Mata Lofa masih bengkak pagi harinya meskipun sudah dikompres
dengan es batu semalaman. Lofa mengacak-acak laci meja riasnya, mencari kaca
mata imitasi. Saat SMA dulu Lofa ingin sekali memakai kacamata agar terlihat
seperti anak jenius, jadilah dia membeli kacamata imitasi itu. Sekarang dia
membutuhkannya untuk menutupi matanya yang bengkak sebesar telor puyuh. Dia
tidak bisa ke cafe dengan keadaan seperti itu. Bagaimana jika pengunjung
cafenya berpikir macam-macam?
“Kak Lofa bintitan?” tanya Laufan saat melihat Lofa memakai
kacamata.
Tanpa menjawab Lofa langsung mencubit lengan Laufan. Bocah itu
hanya mengernyit kemudian diam saat melihat Lofa melotot. Laufan langsung menggumamkan
sumpah serapah begitu Lofa melepaskan cubitannya.

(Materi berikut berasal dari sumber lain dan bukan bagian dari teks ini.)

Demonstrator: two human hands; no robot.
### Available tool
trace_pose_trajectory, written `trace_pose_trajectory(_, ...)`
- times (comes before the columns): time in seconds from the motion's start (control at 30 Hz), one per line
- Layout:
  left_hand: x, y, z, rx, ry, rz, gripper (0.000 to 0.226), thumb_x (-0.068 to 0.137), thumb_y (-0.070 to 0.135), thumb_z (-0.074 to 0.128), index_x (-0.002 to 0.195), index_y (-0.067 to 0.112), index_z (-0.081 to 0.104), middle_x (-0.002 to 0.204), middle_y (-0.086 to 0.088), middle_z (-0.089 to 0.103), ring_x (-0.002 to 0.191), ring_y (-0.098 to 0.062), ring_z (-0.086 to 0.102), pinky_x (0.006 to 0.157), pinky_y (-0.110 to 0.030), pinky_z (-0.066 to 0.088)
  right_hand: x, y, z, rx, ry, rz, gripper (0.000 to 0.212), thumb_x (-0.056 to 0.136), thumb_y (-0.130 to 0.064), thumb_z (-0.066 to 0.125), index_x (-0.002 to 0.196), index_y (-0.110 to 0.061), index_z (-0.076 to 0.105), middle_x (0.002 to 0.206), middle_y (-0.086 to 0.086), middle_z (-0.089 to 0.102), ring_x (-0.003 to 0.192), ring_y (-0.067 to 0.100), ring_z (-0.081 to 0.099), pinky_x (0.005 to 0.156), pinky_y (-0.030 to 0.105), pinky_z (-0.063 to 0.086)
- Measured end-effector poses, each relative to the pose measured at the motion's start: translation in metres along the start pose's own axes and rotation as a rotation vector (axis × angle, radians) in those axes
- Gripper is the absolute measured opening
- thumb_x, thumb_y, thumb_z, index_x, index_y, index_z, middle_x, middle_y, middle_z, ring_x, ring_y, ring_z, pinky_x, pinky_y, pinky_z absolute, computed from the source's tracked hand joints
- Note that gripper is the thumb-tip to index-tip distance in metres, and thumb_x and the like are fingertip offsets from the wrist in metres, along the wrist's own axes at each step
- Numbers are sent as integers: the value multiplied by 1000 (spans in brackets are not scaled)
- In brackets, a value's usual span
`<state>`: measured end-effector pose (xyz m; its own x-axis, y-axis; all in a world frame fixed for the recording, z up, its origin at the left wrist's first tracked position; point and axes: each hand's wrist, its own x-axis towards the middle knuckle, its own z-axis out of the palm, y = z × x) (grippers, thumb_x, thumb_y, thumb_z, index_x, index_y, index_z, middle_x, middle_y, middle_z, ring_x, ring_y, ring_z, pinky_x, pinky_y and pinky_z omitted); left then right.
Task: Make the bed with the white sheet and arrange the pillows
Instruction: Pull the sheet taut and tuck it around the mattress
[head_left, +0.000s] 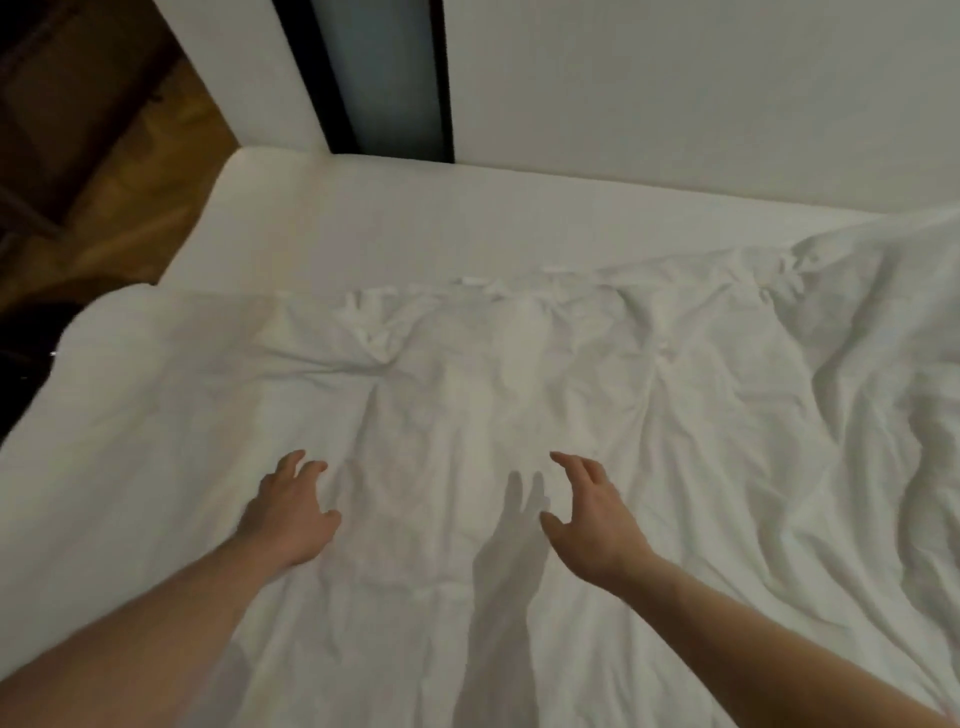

“Anak baik,” kata Lofa sambil mengusap puncak kepala Laufan.
“Aku langsung ke cafe ya,” pamit Lofa pada ibu yang sedang sibuk
menumis bawang.
“Kau tidak sarapan dulu?” tanya ibu sambil mengusapkan tangannya
pada apron untuk menyalami Lofa.
Gadis itu hanya menggeleng, “Aku sarapan di cafe.”
Lofa mengacak-acak rambut adiknya sebelum berjalan keluar, yang
dibalas dengan geraman pelan. Lofa hanya tersenyum mendengar adiknya menggeram.
Rutinitas kecil yang bisa sedikit menghiburnya. Saat Lofa melangkah keluar,
rasa sakit itu kembali menyerangnya.
***
Lofa masuk ke cafe dengan langkah berat. Cafe yang dulu sangat
dia impikan sekarang menjadi sarang kesedihannya. Tempat semuanya berawal.
Tempat pertama kali Lofa memandang Agi dengan sudut pandang yang berbeda.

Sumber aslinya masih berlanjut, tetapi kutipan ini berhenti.